Winter Flower, Chapter 8-1. Birthday.

Cole

Note: This is an unedited preview of my upcoming novel Winter Flower, releasing June 22, 2019. Pre-orders are available at all major retailers. Click here to read previous chapters.

On Thur

I was in the middle of the church rush when my boss walked in. 

Brian Ingram had been with the company for six years. A retired Army Lieutenant Colonel, he was now our division manager, responsible for nine restaurants spread across eastern Alabama from the Georgia border almost to Birmingham.

He’d taken a big chance on me.

When I first interviewed for the job, I’d been desperate. More than a year of job interviews after I got out of jail, and not a single bite. Even under the circumstances of Brenna’s disappearance, my status as a convicted felon was a roadblock too hard to overcome for any of the companies I’d interviewed with. We’d completely run out of cash, and the house was in foreclosure. I wasn’t even eligible for unemployment, because I’d been fired while in jail, and every company I had talked to declined a second interview. 

That’s the state I was in when I got a call from Jeremiah.
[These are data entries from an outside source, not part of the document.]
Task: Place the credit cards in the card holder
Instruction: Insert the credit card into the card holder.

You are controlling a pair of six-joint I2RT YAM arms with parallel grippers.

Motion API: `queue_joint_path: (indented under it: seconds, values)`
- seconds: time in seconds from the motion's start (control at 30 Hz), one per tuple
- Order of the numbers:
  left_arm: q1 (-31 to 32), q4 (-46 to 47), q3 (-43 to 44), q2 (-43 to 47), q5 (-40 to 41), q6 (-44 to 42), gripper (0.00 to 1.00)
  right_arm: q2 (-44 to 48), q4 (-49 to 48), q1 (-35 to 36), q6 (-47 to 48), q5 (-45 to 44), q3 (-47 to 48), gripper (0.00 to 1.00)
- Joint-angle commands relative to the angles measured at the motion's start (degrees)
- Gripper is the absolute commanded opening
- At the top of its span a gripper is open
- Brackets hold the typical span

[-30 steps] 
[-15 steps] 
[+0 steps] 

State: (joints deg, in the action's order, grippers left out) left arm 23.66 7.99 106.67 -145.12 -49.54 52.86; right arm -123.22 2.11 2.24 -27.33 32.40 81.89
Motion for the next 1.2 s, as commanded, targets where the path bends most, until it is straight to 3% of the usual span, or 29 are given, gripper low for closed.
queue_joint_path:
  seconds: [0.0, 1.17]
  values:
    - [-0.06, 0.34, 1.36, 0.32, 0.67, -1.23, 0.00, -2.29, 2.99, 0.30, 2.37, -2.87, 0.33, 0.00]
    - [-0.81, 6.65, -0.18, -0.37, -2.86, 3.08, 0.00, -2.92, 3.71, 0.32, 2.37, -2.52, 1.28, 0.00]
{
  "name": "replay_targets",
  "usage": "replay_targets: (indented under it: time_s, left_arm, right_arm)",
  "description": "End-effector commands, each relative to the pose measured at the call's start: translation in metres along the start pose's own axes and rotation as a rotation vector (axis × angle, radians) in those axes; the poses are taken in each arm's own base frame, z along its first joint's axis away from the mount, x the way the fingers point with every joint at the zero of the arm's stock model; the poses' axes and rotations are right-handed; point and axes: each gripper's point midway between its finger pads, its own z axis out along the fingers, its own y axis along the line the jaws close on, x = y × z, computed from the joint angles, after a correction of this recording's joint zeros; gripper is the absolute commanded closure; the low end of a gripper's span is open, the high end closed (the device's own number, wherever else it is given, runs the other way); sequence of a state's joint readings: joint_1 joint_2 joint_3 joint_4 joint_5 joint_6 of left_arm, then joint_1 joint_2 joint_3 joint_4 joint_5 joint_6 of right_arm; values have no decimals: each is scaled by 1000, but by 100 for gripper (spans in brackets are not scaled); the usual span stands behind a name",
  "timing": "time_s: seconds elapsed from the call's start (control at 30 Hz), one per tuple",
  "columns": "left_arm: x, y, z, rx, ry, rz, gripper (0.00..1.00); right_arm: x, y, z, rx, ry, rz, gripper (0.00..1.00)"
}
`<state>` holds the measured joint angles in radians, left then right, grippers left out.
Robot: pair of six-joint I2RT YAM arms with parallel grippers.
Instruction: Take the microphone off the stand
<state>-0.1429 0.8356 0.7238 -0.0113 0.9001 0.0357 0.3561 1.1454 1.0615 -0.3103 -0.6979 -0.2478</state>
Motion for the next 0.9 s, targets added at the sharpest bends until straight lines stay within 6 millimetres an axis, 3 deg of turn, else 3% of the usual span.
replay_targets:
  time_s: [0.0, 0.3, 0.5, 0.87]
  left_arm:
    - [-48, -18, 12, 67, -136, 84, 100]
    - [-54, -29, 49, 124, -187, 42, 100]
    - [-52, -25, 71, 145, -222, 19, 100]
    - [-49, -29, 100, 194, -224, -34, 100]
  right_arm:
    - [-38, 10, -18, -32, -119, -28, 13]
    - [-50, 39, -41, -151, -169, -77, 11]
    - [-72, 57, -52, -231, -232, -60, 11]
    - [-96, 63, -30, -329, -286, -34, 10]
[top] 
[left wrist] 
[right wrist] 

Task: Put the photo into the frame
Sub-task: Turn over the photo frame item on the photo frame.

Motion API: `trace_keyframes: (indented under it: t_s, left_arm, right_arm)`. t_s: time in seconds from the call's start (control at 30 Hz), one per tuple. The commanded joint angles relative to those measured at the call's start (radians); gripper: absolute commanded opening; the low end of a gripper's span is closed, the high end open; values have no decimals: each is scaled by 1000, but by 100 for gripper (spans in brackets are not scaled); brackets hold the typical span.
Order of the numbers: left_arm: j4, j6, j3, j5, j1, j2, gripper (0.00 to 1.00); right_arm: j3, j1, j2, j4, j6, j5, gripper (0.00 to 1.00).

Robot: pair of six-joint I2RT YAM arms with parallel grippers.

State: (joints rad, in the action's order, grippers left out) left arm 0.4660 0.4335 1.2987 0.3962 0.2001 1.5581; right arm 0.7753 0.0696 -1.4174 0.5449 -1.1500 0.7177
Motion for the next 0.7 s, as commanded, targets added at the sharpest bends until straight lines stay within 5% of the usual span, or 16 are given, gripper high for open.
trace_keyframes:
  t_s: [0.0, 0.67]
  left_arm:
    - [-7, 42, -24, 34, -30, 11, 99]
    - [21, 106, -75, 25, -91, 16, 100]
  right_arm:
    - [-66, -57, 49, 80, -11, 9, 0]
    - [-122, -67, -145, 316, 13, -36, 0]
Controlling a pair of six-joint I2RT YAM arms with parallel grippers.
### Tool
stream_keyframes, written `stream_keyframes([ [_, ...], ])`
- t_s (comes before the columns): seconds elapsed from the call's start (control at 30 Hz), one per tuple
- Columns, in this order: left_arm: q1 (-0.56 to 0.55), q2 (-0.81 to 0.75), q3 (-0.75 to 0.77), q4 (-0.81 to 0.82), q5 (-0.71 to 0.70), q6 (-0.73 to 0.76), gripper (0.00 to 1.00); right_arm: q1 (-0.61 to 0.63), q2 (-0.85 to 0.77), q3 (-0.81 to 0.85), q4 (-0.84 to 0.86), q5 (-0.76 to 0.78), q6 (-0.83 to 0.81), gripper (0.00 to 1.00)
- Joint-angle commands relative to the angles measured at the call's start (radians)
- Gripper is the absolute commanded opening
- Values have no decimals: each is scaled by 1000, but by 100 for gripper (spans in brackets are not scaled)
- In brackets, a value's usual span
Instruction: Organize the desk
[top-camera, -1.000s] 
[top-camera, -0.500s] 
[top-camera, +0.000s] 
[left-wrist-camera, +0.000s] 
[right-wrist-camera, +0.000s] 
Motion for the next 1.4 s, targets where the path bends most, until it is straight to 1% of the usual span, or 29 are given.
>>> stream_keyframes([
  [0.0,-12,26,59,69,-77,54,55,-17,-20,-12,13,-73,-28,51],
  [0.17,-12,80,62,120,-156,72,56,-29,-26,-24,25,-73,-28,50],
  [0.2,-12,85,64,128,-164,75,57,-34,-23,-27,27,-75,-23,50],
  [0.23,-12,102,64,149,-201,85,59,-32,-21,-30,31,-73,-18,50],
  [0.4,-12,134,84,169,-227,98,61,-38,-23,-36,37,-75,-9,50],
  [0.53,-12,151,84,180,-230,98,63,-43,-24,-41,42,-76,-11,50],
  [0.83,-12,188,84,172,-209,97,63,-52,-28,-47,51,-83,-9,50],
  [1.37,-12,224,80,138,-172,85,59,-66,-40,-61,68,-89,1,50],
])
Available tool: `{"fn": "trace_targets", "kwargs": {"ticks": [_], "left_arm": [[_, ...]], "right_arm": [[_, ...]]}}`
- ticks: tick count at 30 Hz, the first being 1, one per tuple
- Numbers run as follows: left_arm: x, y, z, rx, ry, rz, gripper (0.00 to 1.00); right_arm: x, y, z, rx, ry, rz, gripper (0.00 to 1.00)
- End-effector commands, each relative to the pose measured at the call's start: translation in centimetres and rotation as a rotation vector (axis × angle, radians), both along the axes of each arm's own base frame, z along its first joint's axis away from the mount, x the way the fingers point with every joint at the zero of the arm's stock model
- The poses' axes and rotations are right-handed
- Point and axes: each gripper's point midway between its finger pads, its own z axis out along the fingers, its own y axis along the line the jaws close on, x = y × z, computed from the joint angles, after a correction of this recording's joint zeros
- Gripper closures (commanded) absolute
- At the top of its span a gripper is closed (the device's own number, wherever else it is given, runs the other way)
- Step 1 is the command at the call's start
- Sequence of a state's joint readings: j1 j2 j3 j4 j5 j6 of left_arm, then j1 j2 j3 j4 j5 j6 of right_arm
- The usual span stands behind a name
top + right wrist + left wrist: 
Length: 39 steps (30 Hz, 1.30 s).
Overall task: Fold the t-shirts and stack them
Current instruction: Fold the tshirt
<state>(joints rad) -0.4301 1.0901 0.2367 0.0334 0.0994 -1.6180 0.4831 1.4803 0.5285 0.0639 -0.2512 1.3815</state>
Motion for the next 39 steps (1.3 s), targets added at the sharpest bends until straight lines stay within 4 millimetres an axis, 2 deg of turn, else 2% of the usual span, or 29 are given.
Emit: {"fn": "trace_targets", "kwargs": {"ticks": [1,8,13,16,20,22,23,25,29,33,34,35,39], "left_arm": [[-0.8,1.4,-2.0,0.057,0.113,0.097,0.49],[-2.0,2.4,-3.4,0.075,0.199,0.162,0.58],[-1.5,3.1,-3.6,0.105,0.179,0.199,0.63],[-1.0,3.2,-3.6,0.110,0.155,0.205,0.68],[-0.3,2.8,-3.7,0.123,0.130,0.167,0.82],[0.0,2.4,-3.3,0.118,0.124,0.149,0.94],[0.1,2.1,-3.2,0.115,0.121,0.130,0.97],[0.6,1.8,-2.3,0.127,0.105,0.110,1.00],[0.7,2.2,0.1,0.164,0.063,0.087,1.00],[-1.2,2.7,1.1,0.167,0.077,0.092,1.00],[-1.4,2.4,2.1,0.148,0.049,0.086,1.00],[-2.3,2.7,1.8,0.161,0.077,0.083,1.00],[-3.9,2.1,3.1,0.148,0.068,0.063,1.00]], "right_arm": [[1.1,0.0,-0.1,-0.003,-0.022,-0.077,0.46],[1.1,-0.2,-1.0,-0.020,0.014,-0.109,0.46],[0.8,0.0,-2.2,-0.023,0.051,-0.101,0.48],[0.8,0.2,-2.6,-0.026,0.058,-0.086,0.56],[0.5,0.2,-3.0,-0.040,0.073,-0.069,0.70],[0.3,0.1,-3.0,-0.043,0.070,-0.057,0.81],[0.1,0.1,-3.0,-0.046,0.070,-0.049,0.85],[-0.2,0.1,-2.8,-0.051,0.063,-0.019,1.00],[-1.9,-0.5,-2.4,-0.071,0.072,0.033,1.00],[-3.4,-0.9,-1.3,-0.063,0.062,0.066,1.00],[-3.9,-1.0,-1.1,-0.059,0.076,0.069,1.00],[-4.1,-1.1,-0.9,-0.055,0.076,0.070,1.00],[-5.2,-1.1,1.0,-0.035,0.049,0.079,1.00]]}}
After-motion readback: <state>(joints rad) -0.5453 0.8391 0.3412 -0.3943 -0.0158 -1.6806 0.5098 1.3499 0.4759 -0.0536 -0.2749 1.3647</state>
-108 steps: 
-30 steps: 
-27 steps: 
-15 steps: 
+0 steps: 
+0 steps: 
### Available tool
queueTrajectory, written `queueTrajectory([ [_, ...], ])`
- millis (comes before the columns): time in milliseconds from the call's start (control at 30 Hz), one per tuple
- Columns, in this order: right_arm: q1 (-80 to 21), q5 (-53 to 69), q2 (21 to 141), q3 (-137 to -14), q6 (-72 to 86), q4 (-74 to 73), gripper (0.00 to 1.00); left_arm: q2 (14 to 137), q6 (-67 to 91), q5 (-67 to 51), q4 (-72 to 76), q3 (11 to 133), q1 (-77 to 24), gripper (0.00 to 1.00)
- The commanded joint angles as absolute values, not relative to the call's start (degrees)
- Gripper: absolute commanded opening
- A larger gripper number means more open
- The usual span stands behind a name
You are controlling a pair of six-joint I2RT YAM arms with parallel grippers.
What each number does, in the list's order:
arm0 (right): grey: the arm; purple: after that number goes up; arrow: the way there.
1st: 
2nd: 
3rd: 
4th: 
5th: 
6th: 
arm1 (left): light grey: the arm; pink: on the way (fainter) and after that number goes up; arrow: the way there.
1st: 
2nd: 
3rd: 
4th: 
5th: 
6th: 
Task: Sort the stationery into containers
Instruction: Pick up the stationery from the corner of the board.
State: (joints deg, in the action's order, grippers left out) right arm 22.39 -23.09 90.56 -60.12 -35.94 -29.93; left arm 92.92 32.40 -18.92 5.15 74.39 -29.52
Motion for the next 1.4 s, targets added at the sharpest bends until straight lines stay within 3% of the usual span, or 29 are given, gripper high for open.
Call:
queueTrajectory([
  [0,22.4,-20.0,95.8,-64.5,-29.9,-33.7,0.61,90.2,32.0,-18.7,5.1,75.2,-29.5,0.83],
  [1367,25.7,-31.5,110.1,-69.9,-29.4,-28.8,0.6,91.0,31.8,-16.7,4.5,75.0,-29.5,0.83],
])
While I’d worked a seemingly glamorous high tech career at a company that was now nonexistent, he’d taken a decidedly non-technical job, as unit manager for a restaurant. I’d hassled him about it at the time, but he’d risen quickly through the ranks. 

“Like it or not, there’s a good ol’ boy network. At Waffle House, that’s the Georgia Tech alumni.” When Jeremiah had said that to me years ago, I’d shaken my head. How could he choose that when he had so many other options? But Jeremiah had his own pressures. And that had turned out to be my saving grace after I got out of jail.

When he called me to suggest I interview for a job here, I jumped at the chance. Jeremiah set up the interview with Brian, and I was blunt about the conviction, and why it happened. He was blunt at the time: company policy said no convicted felons. But both of them went to bat with the company security department to make an exception in my case.

We’d have ended up homeless if it hadn’t been for that. Sometimes you have to be grateful for whatever you can get.

When Brian walked into the restaurant, it was obvious I was in the weeds. Plates were lined up on the sandwich board, the restaurant was full, and all three of my waitresses were calling orders faster than I could get them marked. Brian immediately came out on the floor, washed his hands and put on gloves, and took a position on the grill next to me.

“Morning, Cole,” he said, a grin on his face. “Busy?”

“Yeah, it’s been nuts the last little while.”

“Well, that’s a good thing,” he replied. 

We worked through the rush, and I was grateful for the help. I hadn’t been in this business long, and I’d had my own restaurant just a few weeks. I didn’t have the skill or experience to keep up with this kind of rush. 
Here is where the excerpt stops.